Gleeson Properties Pty Ltd (“the Company”) was a family business controlled by the late John Gleeson and his five children, all of whom were parties to this proceeding. [1]–[2]. In 2014, all five children were directors and members of the Company. [3]. In June 2014, Paul Gleeson, tendered his resignation as a director. [5]. The minutes of the meeting recorded that Paul Gleeson’s position would remain vacant “with the option of him to return at a future date”. [5]. In late 2023 he sought consent from the other directors to return to the Company. [7]. The respondents, including the managing director, Therese Smith, opposed his return, on grounds including that he had a conflict of interest with the Company. [8]. The applicants assisted his return by holding a general meeting of the company’s shareholders, in which he was reappointed as a director on certain conditions. [12]. A dispute arose about the validity of the appointment.

The dispute turned on the proper interpretation of the Company’s constitution. [19]. In general, a company, embodied by its shareholders in a general meeting, has an inherent power to nominate and appoint a director by passing an ordinary resolution. [35]. However, that power can be excluded by the constitution. [35]. In this case, the Company’s constitution contained three specific provisions for the appointment of directors. [29]. First, it provided that upon the death, resignation or disqualification of a director the directors could appoint a person to fill the casual vacancy. [29]. Second, upon removal of a director, the constitution allowed the general meeting to remove a director and appoint another person in their stead. [29]. Third, upon the members resolving to increase the number of directions – any exercise of power by the directors to appoint an additional director must follow an increase in the number of directors by a resolution of members. [29], [71].

The issue was whether the grant of these specific powers ousted the inherent power of the members in general meeting.

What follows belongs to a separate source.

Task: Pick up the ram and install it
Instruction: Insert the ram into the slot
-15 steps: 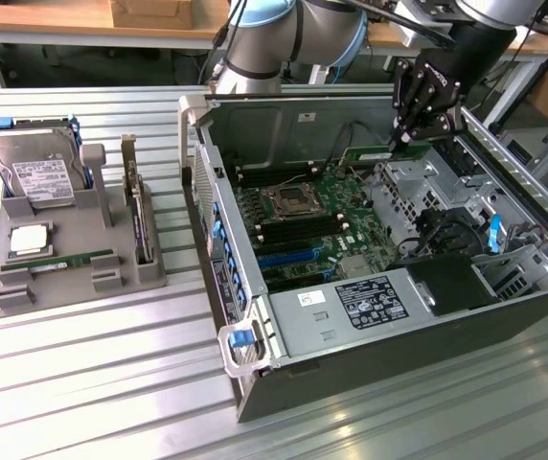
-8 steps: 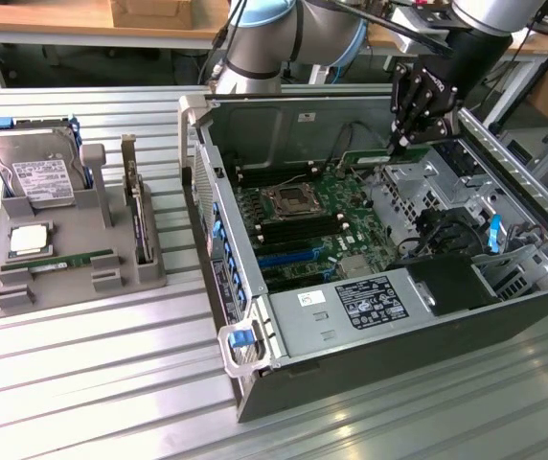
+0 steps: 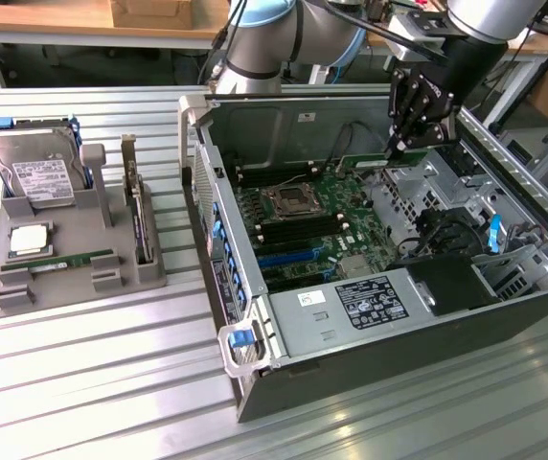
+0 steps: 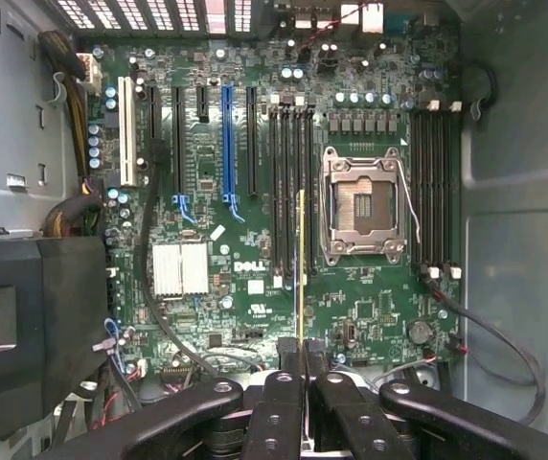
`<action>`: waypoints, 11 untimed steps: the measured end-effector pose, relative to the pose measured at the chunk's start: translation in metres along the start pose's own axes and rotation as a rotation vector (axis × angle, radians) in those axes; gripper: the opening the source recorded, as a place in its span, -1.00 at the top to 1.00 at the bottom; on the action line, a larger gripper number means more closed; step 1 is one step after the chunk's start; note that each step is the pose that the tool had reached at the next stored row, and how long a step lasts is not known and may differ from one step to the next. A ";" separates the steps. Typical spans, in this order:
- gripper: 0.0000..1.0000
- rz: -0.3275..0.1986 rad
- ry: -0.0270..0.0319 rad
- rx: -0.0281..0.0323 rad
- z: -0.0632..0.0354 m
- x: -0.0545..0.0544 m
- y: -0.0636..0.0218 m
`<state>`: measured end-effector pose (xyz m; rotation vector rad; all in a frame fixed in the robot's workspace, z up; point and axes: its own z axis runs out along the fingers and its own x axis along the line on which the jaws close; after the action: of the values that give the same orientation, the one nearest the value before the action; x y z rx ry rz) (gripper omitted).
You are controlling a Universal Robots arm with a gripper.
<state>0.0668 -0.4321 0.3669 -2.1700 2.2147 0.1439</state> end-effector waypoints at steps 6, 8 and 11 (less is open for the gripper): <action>0.76 0.000 -0.0001 0.0000 0.0044 0.000 -0.0002; 0.76 0.000 0.0000 0.0000 0.0065 0.001 -0.0003; 0.76 0.000 0.0000 0.0000 0.0088 0.001 -0.0003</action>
<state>0.0668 -0.4321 0.3581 -2.1700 2.2147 0.1440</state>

The Court held that it did for three key reasons.

First, the company’s constitution allowed the general meeting to increase or reduce the number of members but did not allow for other related powers. [62]–[64]. For example, in the case of Worcester Corsetry Limited v Witting [1936] 1 Ch 640 (where the constitution did not oust the inherent power of the general meeting), the Company’s constitution gave a power for the members to determine “in what rotation the increased or reduced number is to go out of office”. [39]. The Court considered that this omission indicated that the power of the general meeting was limited to determining how many directors were to hold office. [63].

Second, the directors were given the power to appoint “any person to be a director either to fill a casual vacancy or as an addition to the existing directors” although this power was limited by the number of directors fixed by the shareholders. [66]. Again, in Worcester, the director’s powers to do so was limited to the appointment of an “additional director” who would be eligible for election at the next ordinary general meeting. [68]. In this case, the directors’ broader power indicated that the power to appoint (subject to the number of directors chosen by the shareholders) was given to the directors. [74]–[75].

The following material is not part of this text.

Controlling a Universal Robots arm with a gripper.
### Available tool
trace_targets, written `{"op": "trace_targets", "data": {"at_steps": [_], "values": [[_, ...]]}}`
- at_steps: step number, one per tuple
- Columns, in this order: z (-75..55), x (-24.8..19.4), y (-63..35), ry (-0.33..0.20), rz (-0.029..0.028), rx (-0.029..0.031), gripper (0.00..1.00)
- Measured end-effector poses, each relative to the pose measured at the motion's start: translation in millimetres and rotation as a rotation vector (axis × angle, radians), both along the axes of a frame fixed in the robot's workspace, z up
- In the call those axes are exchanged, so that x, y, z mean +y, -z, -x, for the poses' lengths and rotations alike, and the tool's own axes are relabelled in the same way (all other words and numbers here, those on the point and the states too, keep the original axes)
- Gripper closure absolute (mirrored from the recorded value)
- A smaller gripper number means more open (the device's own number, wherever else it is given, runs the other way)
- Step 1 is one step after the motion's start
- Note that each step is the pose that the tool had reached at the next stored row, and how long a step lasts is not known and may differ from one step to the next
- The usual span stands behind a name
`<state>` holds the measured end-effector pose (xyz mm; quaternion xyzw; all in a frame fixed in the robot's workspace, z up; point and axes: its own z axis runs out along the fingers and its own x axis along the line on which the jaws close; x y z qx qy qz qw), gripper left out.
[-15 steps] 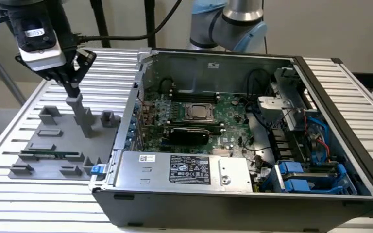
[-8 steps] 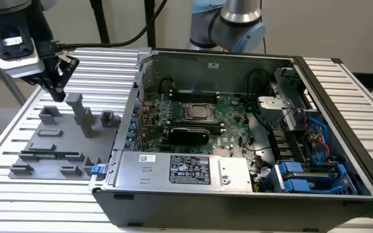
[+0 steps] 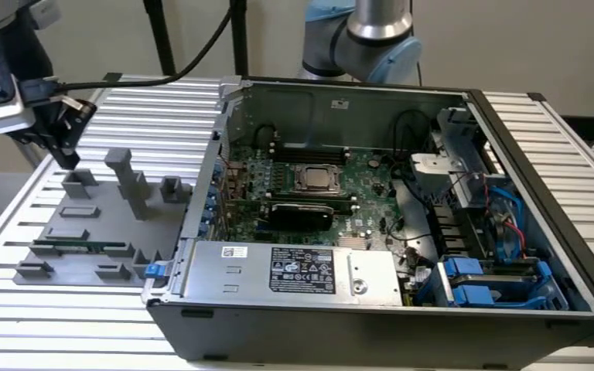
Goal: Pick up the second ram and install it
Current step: 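Reach for the second ram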
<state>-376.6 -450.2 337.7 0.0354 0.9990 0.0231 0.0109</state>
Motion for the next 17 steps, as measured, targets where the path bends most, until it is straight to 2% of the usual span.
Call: {"op": "trace_targets", "data": {"at_steps": [6,9,12,14,15,17], "values": [[23.3,-1.0,8.7,0.000,0.0000,0.0002,1.00],[25.6,-1.8,10.9,-0.004,0.0001,0.0052,1.00],[26.0,-1.8,11.5,-0.021,0.0032,0.0126,1.00],[26.0,-1.9,12.0,-0.037,0.0089,0.0169,1.00],[26.0,-1.9,12.4,-0.043,0.0118,0.0171,1.00],[26.0,-1.9,12.4,-0.044,0.0124,0.0173,1.00]]}}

Third, the ability of the shareholders to remove a director and appoint a new one in their stead demonstrated an intention that the members retain a right of control over the management of the company, in that they could replace persons appointed by the directors. [74].

As a result, the Court held that on the proper construction of the constitution, the general meeting was not empowered to appoint a director, as their inherent power to do so was excluded by necessary implication. [76]. As such, Paul Gleeson was not validly appointed. [75]–[76].